Dall’unità nazionale alla fiducia sul decretone Coronavirus il percorso è stato breve e quasi obbligato dalla paura del contagio. Anche le opposizioni che davanti all’emergenza sono state consultate in una serie di appuntamenti all’insegna della collaborazione, senza alcun risultato, sanno perfettamente che “normali” sedute di aula al senato, con centinaia di voti sugli emendamenti, non sarebbero state possibili. E così il governo ieri pomeriggio durante la conferenza dei capigruppo del senato – l’organismo di una quindicina di persone che si occupa di programmare i lavori e che in queste giornate di paura si riunisce nell’aula dell’assemblea così che i senatori possano sedere a distanza – ha annunciato che chiederà la fiducia sul decreto che avrebbe dovuto unire maggioranza e minoranza in nome del superiore interesse nazionali. Niente emendamenti, un solo voto blindato dal governo sulla legge che converte un decreto di 127 articoli. I senatori sfileranno uno alla volta in aula e tutto sarà più sicuro.

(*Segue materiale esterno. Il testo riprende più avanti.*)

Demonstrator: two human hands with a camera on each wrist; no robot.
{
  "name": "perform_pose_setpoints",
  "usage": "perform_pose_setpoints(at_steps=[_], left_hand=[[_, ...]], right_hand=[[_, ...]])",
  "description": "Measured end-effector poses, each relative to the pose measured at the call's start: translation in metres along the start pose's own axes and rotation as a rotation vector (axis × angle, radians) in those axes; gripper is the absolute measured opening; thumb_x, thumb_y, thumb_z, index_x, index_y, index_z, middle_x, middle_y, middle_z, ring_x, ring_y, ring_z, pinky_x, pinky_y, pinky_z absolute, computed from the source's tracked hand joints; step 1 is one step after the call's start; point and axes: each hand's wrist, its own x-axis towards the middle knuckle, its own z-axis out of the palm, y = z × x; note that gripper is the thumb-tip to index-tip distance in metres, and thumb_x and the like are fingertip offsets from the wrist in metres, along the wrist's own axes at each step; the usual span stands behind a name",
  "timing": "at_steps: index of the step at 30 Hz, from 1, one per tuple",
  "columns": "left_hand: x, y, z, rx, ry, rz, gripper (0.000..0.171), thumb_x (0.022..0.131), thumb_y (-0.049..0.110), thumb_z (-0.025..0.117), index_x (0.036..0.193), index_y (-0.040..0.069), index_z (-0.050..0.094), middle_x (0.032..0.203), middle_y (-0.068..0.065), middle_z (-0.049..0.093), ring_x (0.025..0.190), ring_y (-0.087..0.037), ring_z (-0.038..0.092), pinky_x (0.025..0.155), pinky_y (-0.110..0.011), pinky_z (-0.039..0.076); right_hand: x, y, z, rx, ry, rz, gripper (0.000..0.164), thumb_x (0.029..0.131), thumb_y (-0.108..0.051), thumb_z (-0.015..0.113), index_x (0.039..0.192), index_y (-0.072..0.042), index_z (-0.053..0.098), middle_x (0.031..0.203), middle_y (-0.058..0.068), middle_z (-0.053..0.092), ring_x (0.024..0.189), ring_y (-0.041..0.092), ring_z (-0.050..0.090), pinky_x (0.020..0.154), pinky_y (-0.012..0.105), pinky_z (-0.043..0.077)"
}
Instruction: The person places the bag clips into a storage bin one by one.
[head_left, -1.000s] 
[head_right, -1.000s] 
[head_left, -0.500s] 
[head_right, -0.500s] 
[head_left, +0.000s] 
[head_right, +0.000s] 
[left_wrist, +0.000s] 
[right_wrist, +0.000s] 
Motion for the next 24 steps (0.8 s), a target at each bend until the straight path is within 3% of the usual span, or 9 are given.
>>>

Per il tanto auspicato controllo parlamentare bisognerà attendere giorni migliori. L’esame in commissione del provvedimento è cominciato solo ieri pomeriggio, con l’aula già convocata per questa mattina (ci saranno semi deserte dichiarazioni di voto). Domani la fiducia e le lunghe procedure di voto che cominceranno prima dell’una. Nella sostanza non c’è stata alcuna possibilità del parlamento di scartare dalle decisioni del governo, neanche in questa che è una delle pochissime occasioni per l’assemblea legislativa di inserirsi nella gestione della crisi. Il decreto Cura Italia, infatti, ha assorbito gli altri decreti emanati a marzo diventando così l’unico atto di legge sottoposto all’approvazione delle camere, per quanto già in vigore per motivi di «necessità e urgenza». Gli altri sono stati decreti del presidente del Consiglio dei ministri (Dpcm) che non sono soggetti né al controllo delle camere né a quello del Quirinale.

Al senato il governo non può contare su una maggioranza ampia. La pandemia ha bloccato a lungo i lavori del parlamento e così l’ultimo voto di fiducia del senato risale a un mese e mezzo fa, sul decreto milleproroghe. Nei precedenti due mesi le fiducie erano state ben cinque, con un massimo di 166 voti per Conte e un minimo di 154, quindi sotto la soglia della maggioranza assoluta. Ma naturalmente nessuno pensa a un’imboscata in un momento del genere; un numero prevedibilmente alto di assenti favorirà una più che sufficiente maggioranza relativa per il governo.

Nelle poche ore che ha avuto a disposizione per il lavoro referente, la commissione bilancio ha esaminato solo gli emendamenti segnalati dai gruppi (circa un terzo di quelli totali) bocciando tutti quelli delle opposizioni. Poche le modifiche al testo di partenza che impiega i famosi 25 miliardi: sono state snellite le procedure per i concorsi pubblici, abbreviato l’iter per distribuire ai comuni i contributi per gli affitti (proposta di Leu), elargiti due milioni anche alle scuole paritarie (proposta del Pd, di Iv e dell’opposizione). Alla fine è sparita anche la novità più lungamente annunciata e dibattuta: l’esclusione della responsabilità civile per i medici che hanno lavorato in condizioni di emergenza e che rischiano, tra qualche settimana, di dover affrontare le cause delle vittime e degli eredi dei defunti per il coronavirus. Gli emendamenti erano stati presentati sia dall’opposizione che dalla maggioranza, ma sono stati tutti ritirati dopo che i sindacati e gli ordini dei medici hanno denunciato che dietro la buona intenzione di alzare uno scudo su medici e infermieri ce n’era una cattiva di rendere immuni anche le strutture sanitarie che non hanno saputo proteggere i loro dipendenti. O – con le proposte di Lega, Fd’I e Cambiamo – addirittura alzare uno scudo a protezione delle responsabilità delle Regioni. Il problema per gli infermieri e i medici resta, ma alle loro organizzazioni è stato promesso che troveranno un accordo direttamente con il governo per difendere i soli «esercenti le professioni sanitarie». Anche in questo caso al parlamento toccherà la ratifica.